Task to carry out: Using the material that follows, output exactly the lines from the one containing "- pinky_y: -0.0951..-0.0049" through the one containing "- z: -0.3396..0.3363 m", with both ends kept.

Data excerpt:
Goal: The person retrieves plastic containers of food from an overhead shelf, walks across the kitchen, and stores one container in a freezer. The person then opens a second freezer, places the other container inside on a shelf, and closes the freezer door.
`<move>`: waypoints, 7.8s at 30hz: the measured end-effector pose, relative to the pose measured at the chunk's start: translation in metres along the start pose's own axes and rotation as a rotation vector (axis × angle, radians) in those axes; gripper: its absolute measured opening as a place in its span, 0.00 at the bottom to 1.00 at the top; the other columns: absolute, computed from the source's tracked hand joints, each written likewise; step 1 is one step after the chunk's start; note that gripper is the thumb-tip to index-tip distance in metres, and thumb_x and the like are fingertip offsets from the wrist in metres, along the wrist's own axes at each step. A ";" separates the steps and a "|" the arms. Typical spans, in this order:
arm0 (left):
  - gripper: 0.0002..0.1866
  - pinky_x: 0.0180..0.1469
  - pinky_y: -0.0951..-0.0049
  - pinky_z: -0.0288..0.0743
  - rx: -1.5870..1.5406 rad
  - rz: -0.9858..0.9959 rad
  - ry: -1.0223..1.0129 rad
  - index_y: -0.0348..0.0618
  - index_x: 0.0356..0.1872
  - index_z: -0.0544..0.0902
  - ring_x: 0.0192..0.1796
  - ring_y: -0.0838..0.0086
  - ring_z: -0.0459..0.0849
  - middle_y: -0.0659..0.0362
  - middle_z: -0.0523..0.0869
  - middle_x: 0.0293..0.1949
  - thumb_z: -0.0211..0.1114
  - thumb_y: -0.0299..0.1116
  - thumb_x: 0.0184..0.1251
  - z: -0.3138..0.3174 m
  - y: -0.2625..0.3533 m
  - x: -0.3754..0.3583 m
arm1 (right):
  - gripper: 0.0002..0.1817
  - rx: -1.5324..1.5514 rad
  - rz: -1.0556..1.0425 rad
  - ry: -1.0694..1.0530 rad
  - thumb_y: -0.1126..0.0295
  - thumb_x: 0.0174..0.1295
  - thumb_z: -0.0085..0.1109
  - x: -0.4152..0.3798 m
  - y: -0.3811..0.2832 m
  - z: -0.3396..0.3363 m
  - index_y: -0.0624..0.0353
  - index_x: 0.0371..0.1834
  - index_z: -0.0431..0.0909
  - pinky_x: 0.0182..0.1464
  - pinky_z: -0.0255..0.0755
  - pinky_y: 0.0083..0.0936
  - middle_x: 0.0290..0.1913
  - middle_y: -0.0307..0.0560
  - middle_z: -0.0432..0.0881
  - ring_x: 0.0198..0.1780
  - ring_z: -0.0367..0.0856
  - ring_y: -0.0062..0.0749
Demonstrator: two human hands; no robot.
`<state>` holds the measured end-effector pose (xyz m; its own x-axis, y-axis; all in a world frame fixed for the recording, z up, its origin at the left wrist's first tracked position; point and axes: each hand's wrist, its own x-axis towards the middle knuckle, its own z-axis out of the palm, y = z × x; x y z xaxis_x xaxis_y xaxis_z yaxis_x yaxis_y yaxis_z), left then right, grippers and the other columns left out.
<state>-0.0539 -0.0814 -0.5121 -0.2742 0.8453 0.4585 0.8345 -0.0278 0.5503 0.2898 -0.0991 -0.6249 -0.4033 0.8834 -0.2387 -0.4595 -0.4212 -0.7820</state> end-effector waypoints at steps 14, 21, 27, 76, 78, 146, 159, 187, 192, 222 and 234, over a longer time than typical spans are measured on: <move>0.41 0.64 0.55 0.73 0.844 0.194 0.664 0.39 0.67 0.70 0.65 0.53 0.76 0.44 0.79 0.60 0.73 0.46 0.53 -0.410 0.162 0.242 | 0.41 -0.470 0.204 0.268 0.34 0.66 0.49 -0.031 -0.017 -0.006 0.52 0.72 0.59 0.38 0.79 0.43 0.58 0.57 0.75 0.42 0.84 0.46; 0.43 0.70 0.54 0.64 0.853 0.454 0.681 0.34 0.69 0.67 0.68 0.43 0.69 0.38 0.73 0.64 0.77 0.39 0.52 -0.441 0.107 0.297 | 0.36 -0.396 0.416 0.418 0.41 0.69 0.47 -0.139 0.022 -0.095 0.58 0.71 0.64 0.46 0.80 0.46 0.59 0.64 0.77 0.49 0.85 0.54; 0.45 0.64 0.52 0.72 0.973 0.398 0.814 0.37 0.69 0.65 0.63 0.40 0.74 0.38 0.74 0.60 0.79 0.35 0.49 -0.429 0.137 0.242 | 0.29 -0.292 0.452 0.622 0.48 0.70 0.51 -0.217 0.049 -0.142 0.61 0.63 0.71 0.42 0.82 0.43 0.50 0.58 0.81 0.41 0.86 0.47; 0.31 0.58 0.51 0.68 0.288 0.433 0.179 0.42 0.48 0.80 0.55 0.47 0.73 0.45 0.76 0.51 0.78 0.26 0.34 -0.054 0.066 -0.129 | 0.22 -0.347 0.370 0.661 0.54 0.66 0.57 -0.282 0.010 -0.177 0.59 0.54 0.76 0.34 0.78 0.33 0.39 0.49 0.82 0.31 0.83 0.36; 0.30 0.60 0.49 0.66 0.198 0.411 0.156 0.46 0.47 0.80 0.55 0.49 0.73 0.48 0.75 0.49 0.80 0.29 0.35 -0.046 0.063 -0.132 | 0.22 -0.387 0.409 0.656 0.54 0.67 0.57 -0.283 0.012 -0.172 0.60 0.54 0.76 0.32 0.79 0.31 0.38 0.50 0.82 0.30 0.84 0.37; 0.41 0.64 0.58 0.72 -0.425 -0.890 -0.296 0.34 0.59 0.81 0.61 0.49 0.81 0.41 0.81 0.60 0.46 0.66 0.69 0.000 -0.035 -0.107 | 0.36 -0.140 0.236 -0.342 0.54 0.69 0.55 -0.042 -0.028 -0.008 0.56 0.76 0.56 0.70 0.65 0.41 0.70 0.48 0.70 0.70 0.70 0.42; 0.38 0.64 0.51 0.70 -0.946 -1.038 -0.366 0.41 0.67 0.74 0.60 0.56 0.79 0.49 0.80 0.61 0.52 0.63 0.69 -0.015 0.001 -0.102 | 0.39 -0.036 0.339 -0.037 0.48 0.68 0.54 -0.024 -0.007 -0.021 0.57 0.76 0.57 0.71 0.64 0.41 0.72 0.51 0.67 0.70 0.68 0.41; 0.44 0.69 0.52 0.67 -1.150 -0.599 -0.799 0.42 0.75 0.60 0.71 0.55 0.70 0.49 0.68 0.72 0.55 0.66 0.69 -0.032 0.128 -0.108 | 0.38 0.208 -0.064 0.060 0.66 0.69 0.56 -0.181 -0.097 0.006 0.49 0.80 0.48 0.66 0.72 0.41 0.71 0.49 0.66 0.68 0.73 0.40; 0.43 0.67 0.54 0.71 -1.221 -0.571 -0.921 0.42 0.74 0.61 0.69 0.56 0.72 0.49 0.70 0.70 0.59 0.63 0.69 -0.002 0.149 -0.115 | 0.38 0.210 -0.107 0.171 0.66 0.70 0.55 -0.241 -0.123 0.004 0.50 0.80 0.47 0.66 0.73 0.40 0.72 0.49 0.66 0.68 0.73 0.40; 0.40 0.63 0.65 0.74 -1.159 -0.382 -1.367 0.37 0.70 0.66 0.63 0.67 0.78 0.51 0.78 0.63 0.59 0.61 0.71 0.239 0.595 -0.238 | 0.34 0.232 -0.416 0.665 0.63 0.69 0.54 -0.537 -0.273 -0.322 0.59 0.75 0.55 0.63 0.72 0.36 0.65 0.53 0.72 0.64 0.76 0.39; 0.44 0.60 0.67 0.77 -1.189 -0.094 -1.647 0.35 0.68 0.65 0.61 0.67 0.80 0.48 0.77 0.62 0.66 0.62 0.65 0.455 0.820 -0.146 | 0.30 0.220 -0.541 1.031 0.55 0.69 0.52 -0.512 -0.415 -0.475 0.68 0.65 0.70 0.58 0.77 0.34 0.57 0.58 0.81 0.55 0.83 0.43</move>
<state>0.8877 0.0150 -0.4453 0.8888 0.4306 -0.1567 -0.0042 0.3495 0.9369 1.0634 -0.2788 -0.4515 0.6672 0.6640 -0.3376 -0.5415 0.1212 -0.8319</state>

Solution to the problem:
  - pinky_y: -0.0951..-0.0049
  - pinky_z: -0.0288..0.0743
  - rx: -1.5870..1.5406 rad
  - rz: -0.9858..0.9959 rad
  - ry: -1.0223..1.0129 rad
  - index_y: -0.0348..0.0618
  - index_x: 0.0356..0.1872
  - index_z: -0.0544..0.0902
  - ring_x: 0.0192..0.1796
  - ring_y: -0.0838..0.0086
  - ring_z: -0.0459..0.0849
  - middle_y: -0.0659..0.0362
  - middle_z: -0.0523..0.0869
  - middle_x: 0.0293..0.1949
  - thumb_z: -0.0211..0.1114
  - thumb_y: -0.0299..0.1116
  - thumb_x: 0.0184..0.1251
  - z: -0.3138..0.3174 m
  - y: -0.2625..0.3533 m
  - x: -0.3754..0.3583 m
arm1 (right):
  - gripper: 0.0002..0.1817
  - rx: -1.5324..1.5514 rad
  - rz: -1.0556..1.0425 rad
  - ry: -1.0694..1.0530 rad
  - thumb_y: -0.1126..0.0295
  - thumb_x: 0.0174..0.1295
  - thumb_z: -0.0085..0.1109
  - x: -0.4152..0.3798 m
  - y: -0.3811..0.2832 m
  - z: -0.3396..0.3363 m

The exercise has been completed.